**Records shown**
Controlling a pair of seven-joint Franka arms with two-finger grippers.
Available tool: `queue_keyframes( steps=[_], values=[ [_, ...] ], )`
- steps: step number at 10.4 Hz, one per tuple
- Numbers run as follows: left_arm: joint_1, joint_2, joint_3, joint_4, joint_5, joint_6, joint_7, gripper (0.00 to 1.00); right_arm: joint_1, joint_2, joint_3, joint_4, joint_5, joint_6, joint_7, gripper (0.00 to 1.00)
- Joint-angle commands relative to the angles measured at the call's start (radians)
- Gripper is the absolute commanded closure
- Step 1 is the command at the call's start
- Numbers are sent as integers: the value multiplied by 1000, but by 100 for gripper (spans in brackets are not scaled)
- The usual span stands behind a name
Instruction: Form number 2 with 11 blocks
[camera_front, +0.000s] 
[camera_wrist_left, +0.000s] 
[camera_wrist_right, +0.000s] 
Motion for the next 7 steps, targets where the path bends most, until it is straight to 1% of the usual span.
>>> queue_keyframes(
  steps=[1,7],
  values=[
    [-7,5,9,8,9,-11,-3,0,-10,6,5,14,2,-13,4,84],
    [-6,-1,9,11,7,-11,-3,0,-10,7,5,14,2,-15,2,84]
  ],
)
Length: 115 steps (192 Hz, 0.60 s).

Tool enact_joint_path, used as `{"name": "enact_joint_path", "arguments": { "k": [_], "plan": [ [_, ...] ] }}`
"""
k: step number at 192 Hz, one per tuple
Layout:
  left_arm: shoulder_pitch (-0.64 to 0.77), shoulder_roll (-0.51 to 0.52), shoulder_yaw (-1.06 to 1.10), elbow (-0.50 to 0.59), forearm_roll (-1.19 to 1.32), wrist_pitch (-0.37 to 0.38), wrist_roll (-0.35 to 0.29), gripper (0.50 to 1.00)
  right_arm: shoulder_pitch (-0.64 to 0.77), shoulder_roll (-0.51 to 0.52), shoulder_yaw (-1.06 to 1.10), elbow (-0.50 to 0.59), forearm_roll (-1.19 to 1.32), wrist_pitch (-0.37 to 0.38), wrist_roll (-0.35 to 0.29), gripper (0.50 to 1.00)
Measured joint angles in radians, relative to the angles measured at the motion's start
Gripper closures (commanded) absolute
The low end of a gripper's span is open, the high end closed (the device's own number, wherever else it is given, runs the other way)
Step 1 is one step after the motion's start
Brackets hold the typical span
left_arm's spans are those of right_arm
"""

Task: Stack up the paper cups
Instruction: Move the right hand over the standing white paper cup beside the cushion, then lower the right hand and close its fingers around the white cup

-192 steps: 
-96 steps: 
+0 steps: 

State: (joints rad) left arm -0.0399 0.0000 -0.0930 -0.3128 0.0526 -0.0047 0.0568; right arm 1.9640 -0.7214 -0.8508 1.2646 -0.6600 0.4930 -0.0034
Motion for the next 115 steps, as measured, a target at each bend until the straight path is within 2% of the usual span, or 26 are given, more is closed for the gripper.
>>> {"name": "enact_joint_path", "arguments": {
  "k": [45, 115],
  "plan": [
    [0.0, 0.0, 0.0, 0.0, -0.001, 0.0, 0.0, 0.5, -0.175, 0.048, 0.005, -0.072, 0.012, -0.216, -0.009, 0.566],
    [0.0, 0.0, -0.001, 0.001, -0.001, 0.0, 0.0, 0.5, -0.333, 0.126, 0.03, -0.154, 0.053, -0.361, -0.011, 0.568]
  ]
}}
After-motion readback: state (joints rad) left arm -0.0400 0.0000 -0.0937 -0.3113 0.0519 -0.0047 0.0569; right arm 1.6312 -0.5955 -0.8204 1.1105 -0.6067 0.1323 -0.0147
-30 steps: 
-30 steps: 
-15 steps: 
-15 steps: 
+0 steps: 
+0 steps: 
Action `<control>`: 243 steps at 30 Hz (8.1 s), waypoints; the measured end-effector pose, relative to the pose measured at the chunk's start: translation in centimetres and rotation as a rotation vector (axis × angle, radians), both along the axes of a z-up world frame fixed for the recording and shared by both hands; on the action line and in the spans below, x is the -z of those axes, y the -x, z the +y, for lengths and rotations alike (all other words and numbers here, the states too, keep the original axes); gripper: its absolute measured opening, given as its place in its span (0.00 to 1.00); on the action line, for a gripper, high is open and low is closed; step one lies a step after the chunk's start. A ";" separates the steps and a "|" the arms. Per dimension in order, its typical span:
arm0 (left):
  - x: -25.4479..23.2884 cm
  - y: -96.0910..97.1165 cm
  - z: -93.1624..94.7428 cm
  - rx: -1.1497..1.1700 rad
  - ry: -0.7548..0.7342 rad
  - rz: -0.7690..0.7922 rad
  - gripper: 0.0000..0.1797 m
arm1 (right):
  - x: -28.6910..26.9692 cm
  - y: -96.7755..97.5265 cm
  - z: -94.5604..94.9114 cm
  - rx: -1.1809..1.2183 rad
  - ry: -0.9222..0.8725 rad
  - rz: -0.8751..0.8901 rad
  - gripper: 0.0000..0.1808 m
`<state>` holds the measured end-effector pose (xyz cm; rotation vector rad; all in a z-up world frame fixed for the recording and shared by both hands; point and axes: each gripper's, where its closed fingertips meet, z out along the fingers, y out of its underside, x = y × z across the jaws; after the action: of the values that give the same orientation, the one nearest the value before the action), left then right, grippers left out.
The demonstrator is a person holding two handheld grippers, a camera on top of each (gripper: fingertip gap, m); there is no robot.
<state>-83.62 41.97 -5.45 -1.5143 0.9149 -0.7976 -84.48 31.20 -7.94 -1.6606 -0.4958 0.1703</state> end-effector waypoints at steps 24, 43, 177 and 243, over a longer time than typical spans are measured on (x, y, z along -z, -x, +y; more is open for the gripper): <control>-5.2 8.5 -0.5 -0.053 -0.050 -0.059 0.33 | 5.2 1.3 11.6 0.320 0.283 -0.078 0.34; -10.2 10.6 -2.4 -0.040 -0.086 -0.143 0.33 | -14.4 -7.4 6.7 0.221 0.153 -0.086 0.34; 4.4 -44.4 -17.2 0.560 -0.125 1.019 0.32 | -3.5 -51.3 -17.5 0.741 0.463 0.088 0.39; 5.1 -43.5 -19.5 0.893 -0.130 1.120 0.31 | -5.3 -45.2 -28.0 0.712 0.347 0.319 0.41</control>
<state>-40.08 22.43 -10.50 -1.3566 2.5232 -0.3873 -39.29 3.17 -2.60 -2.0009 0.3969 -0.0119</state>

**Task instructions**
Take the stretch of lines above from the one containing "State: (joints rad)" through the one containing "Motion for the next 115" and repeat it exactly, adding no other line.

**Worked solution**
State: (joints rad) left arm -0.0399 0.0000 -0.0930 -0.3128 0.0526 -0.0047 0.0568; right arm 1.9640 -0.7214 -0.8508 1.2646 -0.6600 0.4930 -0.0034
Motion for the next 115 steps, as measured, a target at each bend until the straight path is within 2% of the usual span, or 26 are given, more is closed for the gripper.

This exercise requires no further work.